“Assassination has never changed the
history of the world.”
Benjamin Disraeli
By Alex P. Vidal
Last Sunday, December 7, a super-typhoon “Ruby” wrecking day, was the 43rd
year since the failed assassination attempt on former First Lady Imelda R.
Marcos.
The date coincided with the anniversary of the Pearl Harbor bombing and
the bolo attack occurred less than three months after the declaration of
Martial Law.
“Everybody was still adjusting to the new life under authoritarian rule,
which somewhat resembled the Japanese Occupation at least in terms of a curfew
that restrained the population’s taste for boulevard alcoholism and nightclub
psychedelia,” Manuel F. Martinez, a 1971 Constitutional Convention delegate,
narrated in Assassinations and Conspiracies.

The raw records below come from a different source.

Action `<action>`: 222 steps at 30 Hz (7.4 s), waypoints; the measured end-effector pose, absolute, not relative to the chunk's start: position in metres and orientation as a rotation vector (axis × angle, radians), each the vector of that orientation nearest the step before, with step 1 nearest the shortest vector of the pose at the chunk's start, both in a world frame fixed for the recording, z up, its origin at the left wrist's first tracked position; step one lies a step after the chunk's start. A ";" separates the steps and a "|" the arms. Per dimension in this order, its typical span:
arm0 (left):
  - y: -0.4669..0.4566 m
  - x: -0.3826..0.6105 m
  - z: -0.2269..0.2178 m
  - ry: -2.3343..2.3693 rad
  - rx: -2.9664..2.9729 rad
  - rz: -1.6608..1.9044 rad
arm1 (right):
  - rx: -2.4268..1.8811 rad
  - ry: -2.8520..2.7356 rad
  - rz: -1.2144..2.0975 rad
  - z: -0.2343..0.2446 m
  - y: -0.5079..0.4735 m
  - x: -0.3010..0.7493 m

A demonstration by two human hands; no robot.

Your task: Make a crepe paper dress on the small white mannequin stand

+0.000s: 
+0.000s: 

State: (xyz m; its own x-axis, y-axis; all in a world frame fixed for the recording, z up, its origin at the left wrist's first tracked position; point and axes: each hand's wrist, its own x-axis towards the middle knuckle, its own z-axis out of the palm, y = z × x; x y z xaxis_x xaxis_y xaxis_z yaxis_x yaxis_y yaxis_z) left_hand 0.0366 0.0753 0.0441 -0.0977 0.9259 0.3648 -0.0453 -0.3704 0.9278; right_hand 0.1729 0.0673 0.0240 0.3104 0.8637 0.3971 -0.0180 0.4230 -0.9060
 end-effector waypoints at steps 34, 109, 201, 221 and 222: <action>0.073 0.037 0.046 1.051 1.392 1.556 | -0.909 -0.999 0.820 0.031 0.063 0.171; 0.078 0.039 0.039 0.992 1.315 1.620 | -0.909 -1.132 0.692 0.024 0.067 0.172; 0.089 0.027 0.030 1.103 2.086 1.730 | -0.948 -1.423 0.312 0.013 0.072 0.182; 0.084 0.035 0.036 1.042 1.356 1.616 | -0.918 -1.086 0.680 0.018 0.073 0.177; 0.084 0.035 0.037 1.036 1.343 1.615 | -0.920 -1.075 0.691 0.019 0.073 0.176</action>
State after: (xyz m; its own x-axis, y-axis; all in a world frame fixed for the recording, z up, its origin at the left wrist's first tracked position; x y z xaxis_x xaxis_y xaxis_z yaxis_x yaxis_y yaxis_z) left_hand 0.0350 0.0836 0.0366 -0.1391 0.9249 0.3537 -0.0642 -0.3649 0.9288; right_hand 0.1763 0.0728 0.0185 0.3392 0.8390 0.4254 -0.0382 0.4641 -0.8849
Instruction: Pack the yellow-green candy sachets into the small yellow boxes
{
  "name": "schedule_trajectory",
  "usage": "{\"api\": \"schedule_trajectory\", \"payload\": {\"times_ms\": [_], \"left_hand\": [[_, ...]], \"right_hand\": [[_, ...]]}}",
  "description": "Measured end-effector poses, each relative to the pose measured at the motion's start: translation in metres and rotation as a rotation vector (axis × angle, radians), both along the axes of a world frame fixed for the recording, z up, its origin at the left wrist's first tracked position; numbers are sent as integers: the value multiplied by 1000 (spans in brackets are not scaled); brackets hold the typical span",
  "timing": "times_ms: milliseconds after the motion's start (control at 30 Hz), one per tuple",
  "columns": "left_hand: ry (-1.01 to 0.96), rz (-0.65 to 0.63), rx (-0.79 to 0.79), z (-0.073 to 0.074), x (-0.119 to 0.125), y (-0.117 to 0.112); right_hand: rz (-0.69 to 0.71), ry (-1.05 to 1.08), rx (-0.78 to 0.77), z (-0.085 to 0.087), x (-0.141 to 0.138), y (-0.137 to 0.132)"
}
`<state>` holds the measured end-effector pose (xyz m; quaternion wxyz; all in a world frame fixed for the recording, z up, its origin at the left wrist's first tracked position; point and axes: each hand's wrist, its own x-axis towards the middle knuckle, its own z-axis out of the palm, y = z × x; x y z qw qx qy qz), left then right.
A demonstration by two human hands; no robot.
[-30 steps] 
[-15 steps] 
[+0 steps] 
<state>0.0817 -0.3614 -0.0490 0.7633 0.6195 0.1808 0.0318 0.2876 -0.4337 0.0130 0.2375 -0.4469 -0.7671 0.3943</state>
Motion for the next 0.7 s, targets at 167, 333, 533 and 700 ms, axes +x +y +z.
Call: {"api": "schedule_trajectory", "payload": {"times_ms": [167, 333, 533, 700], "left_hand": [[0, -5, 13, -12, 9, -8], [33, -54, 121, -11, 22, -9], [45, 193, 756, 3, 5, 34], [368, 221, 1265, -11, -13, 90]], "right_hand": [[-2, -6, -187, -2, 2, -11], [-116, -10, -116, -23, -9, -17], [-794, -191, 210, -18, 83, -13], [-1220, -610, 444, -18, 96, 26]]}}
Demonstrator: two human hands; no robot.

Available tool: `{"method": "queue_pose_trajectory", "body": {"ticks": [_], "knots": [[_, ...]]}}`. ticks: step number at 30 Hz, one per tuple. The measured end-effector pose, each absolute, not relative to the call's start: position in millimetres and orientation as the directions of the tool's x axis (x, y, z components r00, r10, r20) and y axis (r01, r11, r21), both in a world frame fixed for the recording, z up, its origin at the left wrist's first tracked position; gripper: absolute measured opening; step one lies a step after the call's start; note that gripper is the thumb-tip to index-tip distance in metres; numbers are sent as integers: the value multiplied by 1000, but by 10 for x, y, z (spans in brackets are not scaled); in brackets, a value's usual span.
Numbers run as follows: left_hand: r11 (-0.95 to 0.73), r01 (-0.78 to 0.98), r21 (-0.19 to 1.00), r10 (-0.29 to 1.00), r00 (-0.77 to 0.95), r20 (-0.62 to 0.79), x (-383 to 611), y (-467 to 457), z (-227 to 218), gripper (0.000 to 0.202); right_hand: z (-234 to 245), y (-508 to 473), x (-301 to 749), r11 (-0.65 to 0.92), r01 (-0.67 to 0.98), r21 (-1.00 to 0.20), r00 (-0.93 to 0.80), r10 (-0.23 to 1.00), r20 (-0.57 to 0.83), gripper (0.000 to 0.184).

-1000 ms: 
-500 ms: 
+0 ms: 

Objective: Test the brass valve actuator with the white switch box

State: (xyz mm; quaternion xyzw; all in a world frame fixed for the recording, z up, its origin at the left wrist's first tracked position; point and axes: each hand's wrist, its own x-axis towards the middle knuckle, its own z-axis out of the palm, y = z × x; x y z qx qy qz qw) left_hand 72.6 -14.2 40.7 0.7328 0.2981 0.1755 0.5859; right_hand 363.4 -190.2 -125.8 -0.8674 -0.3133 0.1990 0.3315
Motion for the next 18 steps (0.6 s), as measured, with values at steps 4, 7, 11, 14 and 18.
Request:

In spite of the civil tension, Mrs. Marcos braced for another day of
public functions.
In connection with the nationwide campaign for cleanliness and
beautification, an awarding ceremony was scheduled on that day at Nayong
Pilipino in Pasay City.
“The rites at Nayong Pilipino proceeded smoothly, with Mrs. Marcos
onstage receiving one by one the awardees and shaking hands with them,”
recalled Martinez.
“Her guards, naturally, were not on the stage but a short distance away,
for who would think any attempt on her life would be made in that most friendly
environment.”
In terms of parks and plazas, South Cotabato bagged the grand prize for
being the model province.
The municipality of Kiamba won the cleanest award.
STAGE
Among those who went up the stage in the group that would receive the
award was a man in all-black suit and pants who pretended to be part of the
delegation.
“When his turn came before the First Lady, he whipped out a bolo and made
two determined thrusts at her. A split second before the attack, as photographs
later showed, she was looking sideways and did not see the bolo already leveled
horizontally a few inches away from her abdominal region,” observed Martinez, a
former copy editor of Asiaweek in
Hong Kong.
According to Martinez, Mrs. Marcos “was quick enough to parry with her
arms and fingers the first blow.”
She incurred lacerations at the back of her right hand, on the right
forearm, across the index finger and the ring finger of the right hand,
according to hospital report.
“In short, without help from anyone, she defended herself. She fell down
from the second thrust,” Martinez stressed.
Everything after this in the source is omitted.